Abstract

Convergent Beam Electron Diffraction (CBED) images are 2D diffraction patterns created through the interaction between the fired electron and the atoms of a crystalline structure. Due to the absence of geometric mapping between three-dimensional structures and two-dimensional projections in this process, traditional image processing methods cannot classify CBED images into crystallographic space groups with high accuracy. The problem gets exacerbated by the class imbalance in the dataset. To effectively bridge the gaps in our understanding of solid-state crystalline structures, we must build a classifier capable of classifying diffraction patterns such as CBED images into crystallographic space groups while addressing the class imbalance. In this project, we explore the sources and nature of classification difficulties to gather insight into building a robust classifier. We first built some naive classifiers on the subset of classes by augmenting ResNet50 in various schemes.

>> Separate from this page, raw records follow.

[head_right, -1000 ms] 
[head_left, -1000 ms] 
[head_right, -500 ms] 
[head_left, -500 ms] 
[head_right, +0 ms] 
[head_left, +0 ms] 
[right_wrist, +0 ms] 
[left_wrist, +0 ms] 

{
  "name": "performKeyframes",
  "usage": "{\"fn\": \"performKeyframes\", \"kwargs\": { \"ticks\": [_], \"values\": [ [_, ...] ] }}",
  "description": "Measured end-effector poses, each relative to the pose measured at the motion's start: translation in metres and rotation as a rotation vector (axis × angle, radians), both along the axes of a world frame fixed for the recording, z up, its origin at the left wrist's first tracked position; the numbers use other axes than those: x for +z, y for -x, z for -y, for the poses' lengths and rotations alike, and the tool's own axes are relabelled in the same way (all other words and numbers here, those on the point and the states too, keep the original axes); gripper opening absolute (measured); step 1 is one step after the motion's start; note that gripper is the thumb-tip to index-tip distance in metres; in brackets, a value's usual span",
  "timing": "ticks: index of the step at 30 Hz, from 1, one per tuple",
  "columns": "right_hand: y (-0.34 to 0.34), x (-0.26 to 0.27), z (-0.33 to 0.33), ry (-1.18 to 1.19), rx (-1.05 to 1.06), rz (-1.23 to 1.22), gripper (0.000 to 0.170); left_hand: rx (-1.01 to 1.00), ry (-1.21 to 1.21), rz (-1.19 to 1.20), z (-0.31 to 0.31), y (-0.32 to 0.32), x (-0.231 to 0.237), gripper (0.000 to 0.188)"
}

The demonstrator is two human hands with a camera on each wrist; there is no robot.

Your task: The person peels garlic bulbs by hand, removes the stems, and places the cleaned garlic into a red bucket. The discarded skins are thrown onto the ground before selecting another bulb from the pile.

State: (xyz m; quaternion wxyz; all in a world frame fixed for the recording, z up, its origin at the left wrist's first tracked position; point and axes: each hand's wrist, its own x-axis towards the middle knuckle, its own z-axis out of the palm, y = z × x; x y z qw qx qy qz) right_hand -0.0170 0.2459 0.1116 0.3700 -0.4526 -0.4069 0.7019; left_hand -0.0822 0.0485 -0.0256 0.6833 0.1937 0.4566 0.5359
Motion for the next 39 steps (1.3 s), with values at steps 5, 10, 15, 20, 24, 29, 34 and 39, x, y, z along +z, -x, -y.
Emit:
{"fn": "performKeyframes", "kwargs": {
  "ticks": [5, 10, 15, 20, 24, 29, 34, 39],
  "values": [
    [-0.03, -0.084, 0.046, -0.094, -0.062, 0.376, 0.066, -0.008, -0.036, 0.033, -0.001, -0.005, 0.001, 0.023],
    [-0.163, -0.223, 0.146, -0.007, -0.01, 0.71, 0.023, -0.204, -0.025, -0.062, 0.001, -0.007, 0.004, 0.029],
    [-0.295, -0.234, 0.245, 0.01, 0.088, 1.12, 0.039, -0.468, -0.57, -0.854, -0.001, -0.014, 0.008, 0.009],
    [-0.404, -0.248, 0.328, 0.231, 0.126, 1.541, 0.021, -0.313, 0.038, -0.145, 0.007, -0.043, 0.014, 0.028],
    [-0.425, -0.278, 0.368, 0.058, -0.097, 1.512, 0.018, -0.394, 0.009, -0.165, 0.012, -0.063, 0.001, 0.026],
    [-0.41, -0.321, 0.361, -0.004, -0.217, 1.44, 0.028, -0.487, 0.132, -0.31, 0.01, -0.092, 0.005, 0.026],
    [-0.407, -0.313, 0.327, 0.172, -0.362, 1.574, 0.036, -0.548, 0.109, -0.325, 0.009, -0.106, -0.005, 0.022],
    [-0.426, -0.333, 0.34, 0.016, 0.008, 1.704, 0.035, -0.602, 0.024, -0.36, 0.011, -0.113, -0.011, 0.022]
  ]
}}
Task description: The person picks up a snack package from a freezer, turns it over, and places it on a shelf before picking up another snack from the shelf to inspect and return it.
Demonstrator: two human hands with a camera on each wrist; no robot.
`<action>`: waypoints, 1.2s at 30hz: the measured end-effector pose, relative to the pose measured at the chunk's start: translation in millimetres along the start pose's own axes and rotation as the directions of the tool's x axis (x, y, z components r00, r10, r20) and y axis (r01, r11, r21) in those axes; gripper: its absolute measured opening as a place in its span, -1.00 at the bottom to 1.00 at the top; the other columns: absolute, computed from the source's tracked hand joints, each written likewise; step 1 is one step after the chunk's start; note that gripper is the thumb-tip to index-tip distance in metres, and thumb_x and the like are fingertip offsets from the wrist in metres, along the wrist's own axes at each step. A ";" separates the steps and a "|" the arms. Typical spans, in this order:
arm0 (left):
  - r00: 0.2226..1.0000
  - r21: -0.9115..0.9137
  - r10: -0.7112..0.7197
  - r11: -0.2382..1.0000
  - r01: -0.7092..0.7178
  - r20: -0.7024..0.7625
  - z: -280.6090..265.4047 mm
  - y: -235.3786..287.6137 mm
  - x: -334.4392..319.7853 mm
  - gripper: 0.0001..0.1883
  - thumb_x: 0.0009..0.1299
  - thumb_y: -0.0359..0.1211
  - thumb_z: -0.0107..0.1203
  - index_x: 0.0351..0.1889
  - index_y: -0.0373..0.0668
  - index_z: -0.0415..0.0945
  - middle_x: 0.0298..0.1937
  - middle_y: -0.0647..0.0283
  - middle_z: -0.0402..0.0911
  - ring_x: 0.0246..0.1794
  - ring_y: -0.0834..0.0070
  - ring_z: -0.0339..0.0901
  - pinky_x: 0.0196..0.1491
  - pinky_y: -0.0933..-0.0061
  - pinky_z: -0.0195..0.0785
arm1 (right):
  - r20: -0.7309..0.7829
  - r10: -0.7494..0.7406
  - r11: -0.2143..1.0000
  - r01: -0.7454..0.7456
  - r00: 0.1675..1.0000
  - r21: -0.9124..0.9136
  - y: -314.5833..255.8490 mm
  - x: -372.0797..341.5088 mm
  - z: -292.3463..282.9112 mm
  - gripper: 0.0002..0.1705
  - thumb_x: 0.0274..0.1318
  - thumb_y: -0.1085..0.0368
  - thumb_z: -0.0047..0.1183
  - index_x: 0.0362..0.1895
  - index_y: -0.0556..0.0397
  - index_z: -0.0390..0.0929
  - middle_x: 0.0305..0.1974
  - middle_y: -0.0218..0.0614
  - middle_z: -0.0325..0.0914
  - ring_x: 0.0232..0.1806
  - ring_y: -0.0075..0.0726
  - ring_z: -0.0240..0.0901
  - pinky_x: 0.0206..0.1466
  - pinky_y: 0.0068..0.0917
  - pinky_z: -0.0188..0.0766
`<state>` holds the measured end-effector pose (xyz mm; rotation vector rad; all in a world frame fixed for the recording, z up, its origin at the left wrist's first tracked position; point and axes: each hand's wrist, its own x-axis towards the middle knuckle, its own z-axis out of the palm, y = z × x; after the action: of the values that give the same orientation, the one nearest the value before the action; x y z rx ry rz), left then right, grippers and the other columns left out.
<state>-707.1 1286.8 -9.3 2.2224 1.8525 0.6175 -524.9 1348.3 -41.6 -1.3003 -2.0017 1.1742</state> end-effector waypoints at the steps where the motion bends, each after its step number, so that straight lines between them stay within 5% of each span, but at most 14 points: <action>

We developed a novel multi-level classification technique, called Trickle Down Classifier (TDC) to address the class imbalance in scientific datasets. TDC consists of multiple levels of subset classifiers. At each level, TDC trains a classifier to allocate the samples into a subset of classes. TDC forwards samples missed by a component classifier at a particular level to the next level classifier. For the top 20 classes, the TDC performs at an estimated \(34\%\) accuracy compared to a naive classifier’s \(14\%\) accuracy.